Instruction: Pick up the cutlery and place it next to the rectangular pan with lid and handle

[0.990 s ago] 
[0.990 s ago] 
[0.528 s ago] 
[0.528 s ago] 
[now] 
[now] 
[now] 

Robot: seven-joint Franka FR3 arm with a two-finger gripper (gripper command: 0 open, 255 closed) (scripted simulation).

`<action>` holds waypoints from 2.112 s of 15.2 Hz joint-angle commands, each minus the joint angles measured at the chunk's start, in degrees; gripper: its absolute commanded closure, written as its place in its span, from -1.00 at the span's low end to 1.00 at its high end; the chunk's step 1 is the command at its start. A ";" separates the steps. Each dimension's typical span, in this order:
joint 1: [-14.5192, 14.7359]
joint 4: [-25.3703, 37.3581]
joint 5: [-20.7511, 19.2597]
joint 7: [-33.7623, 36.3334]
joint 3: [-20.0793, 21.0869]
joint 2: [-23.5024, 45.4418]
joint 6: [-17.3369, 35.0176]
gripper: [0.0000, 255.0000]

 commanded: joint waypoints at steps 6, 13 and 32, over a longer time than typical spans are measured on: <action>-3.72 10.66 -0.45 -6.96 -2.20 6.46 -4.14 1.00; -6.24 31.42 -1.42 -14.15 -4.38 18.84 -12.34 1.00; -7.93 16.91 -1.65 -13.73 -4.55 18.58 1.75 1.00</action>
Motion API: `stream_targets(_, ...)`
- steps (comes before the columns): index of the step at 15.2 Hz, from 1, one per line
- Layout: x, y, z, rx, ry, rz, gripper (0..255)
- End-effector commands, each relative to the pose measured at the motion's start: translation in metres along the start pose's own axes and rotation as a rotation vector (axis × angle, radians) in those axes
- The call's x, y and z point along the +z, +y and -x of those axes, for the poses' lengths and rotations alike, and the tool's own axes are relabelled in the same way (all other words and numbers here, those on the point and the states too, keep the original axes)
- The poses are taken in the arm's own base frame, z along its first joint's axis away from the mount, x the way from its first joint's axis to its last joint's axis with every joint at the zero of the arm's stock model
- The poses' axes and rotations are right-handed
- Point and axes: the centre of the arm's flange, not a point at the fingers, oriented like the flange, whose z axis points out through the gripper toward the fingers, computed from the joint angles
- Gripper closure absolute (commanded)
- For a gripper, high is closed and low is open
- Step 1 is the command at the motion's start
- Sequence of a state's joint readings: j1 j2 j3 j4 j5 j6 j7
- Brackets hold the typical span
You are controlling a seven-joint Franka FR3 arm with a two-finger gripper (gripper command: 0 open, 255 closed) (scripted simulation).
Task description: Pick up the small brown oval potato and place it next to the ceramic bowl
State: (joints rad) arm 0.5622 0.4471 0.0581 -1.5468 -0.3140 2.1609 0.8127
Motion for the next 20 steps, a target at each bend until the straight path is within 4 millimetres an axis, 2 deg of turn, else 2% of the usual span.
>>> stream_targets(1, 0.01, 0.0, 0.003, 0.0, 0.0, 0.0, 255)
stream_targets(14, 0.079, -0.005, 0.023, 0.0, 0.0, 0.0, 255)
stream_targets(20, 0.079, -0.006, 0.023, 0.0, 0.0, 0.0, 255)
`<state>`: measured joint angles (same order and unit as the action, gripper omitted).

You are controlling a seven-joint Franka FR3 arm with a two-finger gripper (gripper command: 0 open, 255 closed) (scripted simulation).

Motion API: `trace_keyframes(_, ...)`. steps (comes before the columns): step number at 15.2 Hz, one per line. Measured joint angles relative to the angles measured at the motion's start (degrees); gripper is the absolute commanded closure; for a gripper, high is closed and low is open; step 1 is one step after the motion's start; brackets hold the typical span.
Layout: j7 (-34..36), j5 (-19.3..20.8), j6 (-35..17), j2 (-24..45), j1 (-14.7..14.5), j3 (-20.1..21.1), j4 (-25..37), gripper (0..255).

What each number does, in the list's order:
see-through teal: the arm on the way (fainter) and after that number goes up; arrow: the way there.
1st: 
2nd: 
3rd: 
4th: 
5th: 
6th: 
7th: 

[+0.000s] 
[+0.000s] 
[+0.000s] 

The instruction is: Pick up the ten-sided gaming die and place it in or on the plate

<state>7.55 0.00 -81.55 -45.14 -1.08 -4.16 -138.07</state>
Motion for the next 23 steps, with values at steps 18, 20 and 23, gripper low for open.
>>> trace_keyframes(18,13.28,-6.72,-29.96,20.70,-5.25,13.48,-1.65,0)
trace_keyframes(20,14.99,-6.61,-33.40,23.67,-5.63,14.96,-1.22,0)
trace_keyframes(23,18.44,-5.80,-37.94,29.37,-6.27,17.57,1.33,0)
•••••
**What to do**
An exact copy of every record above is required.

**Result of the task**
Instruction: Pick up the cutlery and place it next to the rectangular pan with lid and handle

[0.990 s ago] 
[0.990 s ago] 
[0.528 s ago] 
[0.528 s ago] 
[now] 
[now] 
[now] 

Robot: seven-joint Franka FR3 arm with a two-finger gripper (gripper command: 0 open, 255 closed) (scripted simulation).

`<action>` holds waypoints from 2.112 s of 15.2 Hz joint-angle commands, each minus the joint angles measured at the chunk's start, in degrees; gripper: its absolute commanded closure, written as its place in its span, from -1.00 at the span's low end to 1.00 at its high end; the chunk's step 1 is the command at its start. A ";" separates the steps. Each dimension's typical span, in this order:
joint 1: [-14.5192, 14.7359]
joint 4: [-25.3703, 37.3581]
joint 5: [-20.7511, 19.2597]
joint 7: [-33.7623, 36.3334]
joint 3: [-20.0793, 21.0869]
joint 2: [-23.5024, 45.4418]
joint 6: [-17.3369, 35.0176]
gripper: [0.0000, 255.0000]

 commanded: joint waypoints at steps 6, 13 and 32, over a longer time than typical spans are measured on: <action>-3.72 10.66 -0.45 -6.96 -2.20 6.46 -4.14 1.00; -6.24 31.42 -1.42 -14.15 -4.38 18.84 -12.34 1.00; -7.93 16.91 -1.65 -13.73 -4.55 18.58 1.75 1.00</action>
Motion API: `stream_targets(_, ...)`
- steps (comes before the columns): index of the step at 15.2 Hz, from 1, one per line
- Layout: x, y, z, rx, ry, rz, gripper (0..255)
- End-effector commands, each relative to the pose measured at the motion's start: translation in metres along the start pose's own axes and rotation as a rotation vector (axis × angle, radians) in those axes
- The call's x, y and z point along the +z, +y and -x of those axes, for the poses' lengths and rotations alike, and the tool's own axes are relabelled in the same way (all other words and numbers here, those on the point and the states too, keep the original axes)
- The poses are taken in the arm's own base frame, z along its first joint's axis away from the mount, x the way from its first joint's axis to its last joint's axis with every joint at the zero of the arm's stock model
- The poses' axes and rotations are right-handed
- Point and axes: the centre of the arm's flange, not a point at the fingers, oriented like the flange, whose z axis points out through the gripper toward the fingers, computed from the joint angles
- Gripper closure absolute (commanded)
- For a gripper, high is closed and low is open
- Step 1 is the command at the motion's start
- Sequence of a state's joint readings: j1 j2 j3 j4 j5 j6 j7
- Brackets hold the typical span
You are controlling a seven-joint Franka FR3 arm with a two-finger gripper (gripper command: 0 open, 255 closed) (scripted simulation).
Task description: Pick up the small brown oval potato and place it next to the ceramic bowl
State: (joints rad) arm 0.5622 0.4471 0.0581 -1.5468 -0.3140 2.1609 0.8127
Motion for the next 20 steps, a target at each bend until the straight path is within 4 millimetres an axis, 2 deg of turn, else 2% of the usual span.
>>> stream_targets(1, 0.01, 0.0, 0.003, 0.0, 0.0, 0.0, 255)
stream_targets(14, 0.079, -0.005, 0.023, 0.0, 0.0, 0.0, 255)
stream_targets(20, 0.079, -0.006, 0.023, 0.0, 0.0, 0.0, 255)
`<state>`: measured joint angles (same order and unit as the action, gripper omitted).

You are controlling a seven-joint Franka FR3 arm with a two-finger gripper (gripper command: 0 open, 255 closed) (scripted simulation).

Motion API: `trace_keyframes(_, ...)`. steps (comes before the columns): step number at 15.2 Hz, one per line. Measured joint angles relative to the angles measured at the motion's start (degrees); gripper is the absolute commanded closure; for a gripper, high is closed and low is open; step 1 is one step after the motion's start; brackets hold the typical span.
Layout: j7 (-34..36), j5 (-19.3..20.8), j6 (-35..17), j2 (-24..45), j1 (-14.7..14.5), j3 (-20.1..21.1), j4 (-25..37), gripper (0..255).

What each number does, in the list's order:
see-through teal: the arm on the way (fainter) and after that number goes up; arrow: the way there.
1st: 
2nd: 
3rd: 
4th: 
5th: 
6th: 
7th: 

[+0.000s] 
[+0.000s] 
[+0.000s] 

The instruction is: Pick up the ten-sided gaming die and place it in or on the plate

<state>7.55 0.00 -81.55 -45.14 -1.08 -4.16 -138.07</state>
Motion for the next 23 steps, with values at steps 18, 20 and 23, gripper low for open.
>>> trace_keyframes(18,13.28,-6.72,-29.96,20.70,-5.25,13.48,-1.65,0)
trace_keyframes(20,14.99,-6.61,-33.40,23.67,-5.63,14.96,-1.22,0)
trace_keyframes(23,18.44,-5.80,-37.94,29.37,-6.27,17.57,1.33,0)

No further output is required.